__The task__: From the listing that follows, output everything exactly except the pictures.

__Data section__:
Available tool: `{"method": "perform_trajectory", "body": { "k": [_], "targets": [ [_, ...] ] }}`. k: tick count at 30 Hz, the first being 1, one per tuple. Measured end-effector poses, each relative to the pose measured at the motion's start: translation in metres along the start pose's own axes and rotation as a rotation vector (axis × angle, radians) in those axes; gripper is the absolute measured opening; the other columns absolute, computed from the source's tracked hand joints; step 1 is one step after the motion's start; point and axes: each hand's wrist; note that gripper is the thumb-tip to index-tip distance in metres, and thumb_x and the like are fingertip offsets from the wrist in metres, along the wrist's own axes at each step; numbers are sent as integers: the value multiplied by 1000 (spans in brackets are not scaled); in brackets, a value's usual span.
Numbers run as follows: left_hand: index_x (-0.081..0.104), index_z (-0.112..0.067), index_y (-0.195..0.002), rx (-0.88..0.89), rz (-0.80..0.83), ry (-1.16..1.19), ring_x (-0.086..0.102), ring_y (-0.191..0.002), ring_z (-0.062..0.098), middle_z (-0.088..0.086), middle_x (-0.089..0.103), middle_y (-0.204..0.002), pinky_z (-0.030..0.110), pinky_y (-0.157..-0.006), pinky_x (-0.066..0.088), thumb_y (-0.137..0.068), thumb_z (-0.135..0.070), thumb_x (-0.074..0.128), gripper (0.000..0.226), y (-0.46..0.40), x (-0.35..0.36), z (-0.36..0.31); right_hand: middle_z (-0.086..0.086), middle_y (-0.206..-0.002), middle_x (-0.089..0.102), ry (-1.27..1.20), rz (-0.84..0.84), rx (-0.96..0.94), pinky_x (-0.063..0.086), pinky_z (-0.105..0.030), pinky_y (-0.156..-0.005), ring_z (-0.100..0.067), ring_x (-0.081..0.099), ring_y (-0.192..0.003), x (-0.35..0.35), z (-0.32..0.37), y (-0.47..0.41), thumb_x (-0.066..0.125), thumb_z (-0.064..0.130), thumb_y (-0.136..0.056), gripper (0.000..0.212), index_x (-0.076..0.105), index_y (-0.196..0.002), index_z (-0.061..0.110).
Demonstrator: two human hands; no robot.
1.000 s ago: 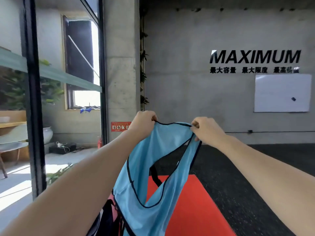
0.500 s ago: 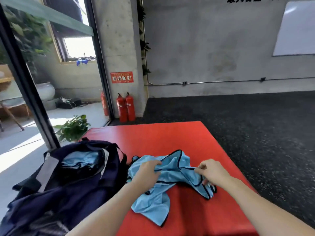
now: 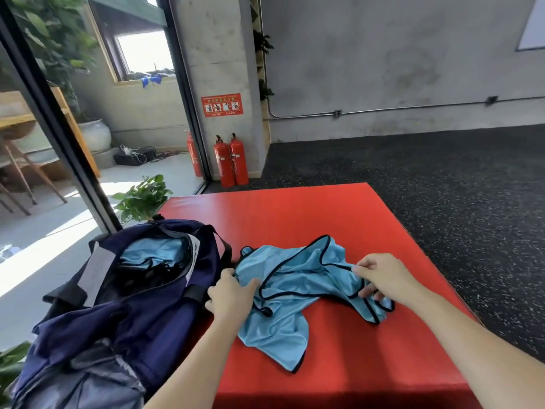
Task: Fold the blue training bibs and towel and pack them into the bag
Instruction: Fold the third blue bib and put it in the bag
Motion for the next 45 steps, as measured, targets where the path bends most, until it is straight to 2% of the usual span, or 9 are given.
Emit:
{"method": "perform_trajectory", "body": {
  "k": [4, 10, 15, 19, 23, 29, 33, 40, 45],
  "targets": [
    [49, -32, -134, 122, -38, 10, 44, -124, 24, -15, 62, -100, 48, -104, 28, -91, -42, 64, 47, 6, -4, -12, -14, -97, 71, 0, 7, -21, 45, -29, -44, -26, 75, -63, 4, 5, 10, 66, 20, -96, 10, 67, -98, 10],
    [55, -33, -130, 178, 20, 117, 61, -86, 13, -9, 64, -76, 41, -99, 39, -90, -33, 67, 41, 17, -7, -11, -8, -96, 72, -3, 6, -23, 48, -29, -45, -24, 75, -63, 5, 9, 32, 65, 20, -97, 10, 67, -98, 10],
    [51, -32, -117, 63, 172, 549, 64, -76, 16, -1, 67, -83, 32, -78, 53, -76, -24, 79, 51, 23, -8, -21, -6, -94, 73, -6, -3, -30, 49, -30, -47, -24, 75, -64, 3, 8, 40, 62, 20, -99, 10, 65, -98, 10],
    [58, 7, -91, 23, 339, 723, 50, -73, 22, 6, 56, -82, 37, -70, 43, -59, -29, 85, 55, 17, -4, -13, -7, -95, 73, -37, -6, -36, 49, -31, -48, -26, 75, -65, 0, 8, 42, 61, 20, -99, 10, 63, -100, 10],
    [48, -2, -71, 103, 236, 741, 33, -64, 20, 7, 38, -69, 34, -59, 30, -73, -26, 81, 41, 32, -12, -23, -7, -95, 73, -40, -12, -45, 49, -31, -48, -26, 75, -64, 0, 9, 47, 61, 19, -100, 10, 63, -100, 9],
    [68, -22, -103, 231, 172, 678, 69, -77, 17, -4, 74, -82, 38, -77, 55, -81, -26, 79, 26, 47, -21, -30, -6, -81, 75, -97, -48, -111, 47, -30, -45, -29, 74, -63, 1, 14, 57, 61, 18, -99, 11, 63, -97, 8],
    [62, -44, -110, 343, 158, 671, 56, -65, 15, -5, 65, -74, 34, -69, 51, -83, -16, 76, 42, 58, -30, -36, -3, -81, 75, -141, -104, -226, 47, -35, -51, -28, 73, -63, 0, 24, 68, 60, 18, -100, 7, 63, -97, 12],
    [77, -43, -88, 536, 182, 523, 66, -89, -6, -22, 74, -90, 19, -81, 50, -85, -14, 76, 29, 69, -86, -85, 1, -75, 73, -123, -204, -413, 50, -32, -50, -24, 74, -62, -31, 73, 88, 56, 10, -100, 22, 67, -108, 27],
    [76, -35, -105, 743, 31, 475, 70, -83, 21, -19, 74, -92, 32, -73, 59, -89, -13, 70, 28, 81, -167, -160, -1, -93, 74, -63, -320, -541, 51, -32, -45, -18, 74, -64, -79, 134, 104, 56, 9, -100, 16, 70, -101, 18]
  ]
}}
Point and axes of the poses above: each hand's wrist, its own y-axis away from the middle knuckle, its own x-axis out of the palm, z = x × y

__Exercise answer__:
Available tool: `{"method": "perform_trajectory", "body": { "k": [_], "targets": [ [_, ...] ] }}`. k: tick count at 30 Hz, the first being 1, one per tuple. Measured end-effector poses, each relative to the pose measured at the motion's start: translation in metres along the start pose's own axes and rotation as a rotation vector (axis × angle, radians) in those axes; gripper is the absolute measured opening; the other columns absolute, computed from the source's tracked hand joints; step 1 is one step after the motion's start; point and axes: each hand's wrist; note that gripper is the thumb-tip to index-tip distance in metres, and thumb_x and the like are fingertip offsets from the wrist in metres, along the wrist's own axes at each step; numbers are sent as integers: the value multiplied by 1000 (spans in brackets are not scaled); in brackets, a value's usual span.
Numbers run as follows: left_hand: index_x (-0.081..0.104), index_z (-0.112..0.067), index_y (-0.195..0.002), rx (-0.88..0.89), rz (-0.80..0.83), ry (-1.16..1.19), ring_x (-0.086..0.102), ring_y (-0.191..0.002), ring_z (-0.062..0.098), middle_z (-0.088..0.086), middle_x (-0.089..0.103), middle_y (-0.204..0.002), pinky_z (-0.030..0.110), pinky_y (-0.157..-0.006), pinky_x (-0.066..0.088), thumb_y (-0.137..0.068), thumb_z (-0.135..0.070), thumb_x (-0.074..0.128), gripper (0.000..0.226), y (-0.46..0.40), x (-0.35..0.36), z (-0.36..0.31); right_hand: middle_z (-0.086..0.086), middle_y (-0.206..-0.002), middle_x (-0.089..0.102), ry (-1.27..1.20), rz (-0.84..0.84), rx (-0.96..0.94), pinky_x (-0.063..0.086), pinky_z (-0.105..0.030), pinky_y (-0.156..-0.005), ring_z (-0.100..0.067), ring_x (-0.081..0.099), ring_y (-0.192..0.003), x (-0.35..0.35), z (-0.32..0.37), y (-0.47..0.41), thumb_x (-0.066..0.125), thumb_z (-0.064..0.130), thumb_y (-0.136..0.056), gripper (0.000..0.212), index_x (-0.076..0.105), index_y (-0.196..0.002), index_z (-0.061..0.110).
Demonstrator: two human hands; no robot.
1.000 s ago: 
0.500 s ago: 
now: 
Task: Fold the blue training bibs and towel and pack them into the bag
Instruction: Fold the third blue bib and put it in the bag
Motion for the next 45 steps, as measured, targets where the path bends most, until it is straight to 2% of the usual span, or 9 are given.
Emit:
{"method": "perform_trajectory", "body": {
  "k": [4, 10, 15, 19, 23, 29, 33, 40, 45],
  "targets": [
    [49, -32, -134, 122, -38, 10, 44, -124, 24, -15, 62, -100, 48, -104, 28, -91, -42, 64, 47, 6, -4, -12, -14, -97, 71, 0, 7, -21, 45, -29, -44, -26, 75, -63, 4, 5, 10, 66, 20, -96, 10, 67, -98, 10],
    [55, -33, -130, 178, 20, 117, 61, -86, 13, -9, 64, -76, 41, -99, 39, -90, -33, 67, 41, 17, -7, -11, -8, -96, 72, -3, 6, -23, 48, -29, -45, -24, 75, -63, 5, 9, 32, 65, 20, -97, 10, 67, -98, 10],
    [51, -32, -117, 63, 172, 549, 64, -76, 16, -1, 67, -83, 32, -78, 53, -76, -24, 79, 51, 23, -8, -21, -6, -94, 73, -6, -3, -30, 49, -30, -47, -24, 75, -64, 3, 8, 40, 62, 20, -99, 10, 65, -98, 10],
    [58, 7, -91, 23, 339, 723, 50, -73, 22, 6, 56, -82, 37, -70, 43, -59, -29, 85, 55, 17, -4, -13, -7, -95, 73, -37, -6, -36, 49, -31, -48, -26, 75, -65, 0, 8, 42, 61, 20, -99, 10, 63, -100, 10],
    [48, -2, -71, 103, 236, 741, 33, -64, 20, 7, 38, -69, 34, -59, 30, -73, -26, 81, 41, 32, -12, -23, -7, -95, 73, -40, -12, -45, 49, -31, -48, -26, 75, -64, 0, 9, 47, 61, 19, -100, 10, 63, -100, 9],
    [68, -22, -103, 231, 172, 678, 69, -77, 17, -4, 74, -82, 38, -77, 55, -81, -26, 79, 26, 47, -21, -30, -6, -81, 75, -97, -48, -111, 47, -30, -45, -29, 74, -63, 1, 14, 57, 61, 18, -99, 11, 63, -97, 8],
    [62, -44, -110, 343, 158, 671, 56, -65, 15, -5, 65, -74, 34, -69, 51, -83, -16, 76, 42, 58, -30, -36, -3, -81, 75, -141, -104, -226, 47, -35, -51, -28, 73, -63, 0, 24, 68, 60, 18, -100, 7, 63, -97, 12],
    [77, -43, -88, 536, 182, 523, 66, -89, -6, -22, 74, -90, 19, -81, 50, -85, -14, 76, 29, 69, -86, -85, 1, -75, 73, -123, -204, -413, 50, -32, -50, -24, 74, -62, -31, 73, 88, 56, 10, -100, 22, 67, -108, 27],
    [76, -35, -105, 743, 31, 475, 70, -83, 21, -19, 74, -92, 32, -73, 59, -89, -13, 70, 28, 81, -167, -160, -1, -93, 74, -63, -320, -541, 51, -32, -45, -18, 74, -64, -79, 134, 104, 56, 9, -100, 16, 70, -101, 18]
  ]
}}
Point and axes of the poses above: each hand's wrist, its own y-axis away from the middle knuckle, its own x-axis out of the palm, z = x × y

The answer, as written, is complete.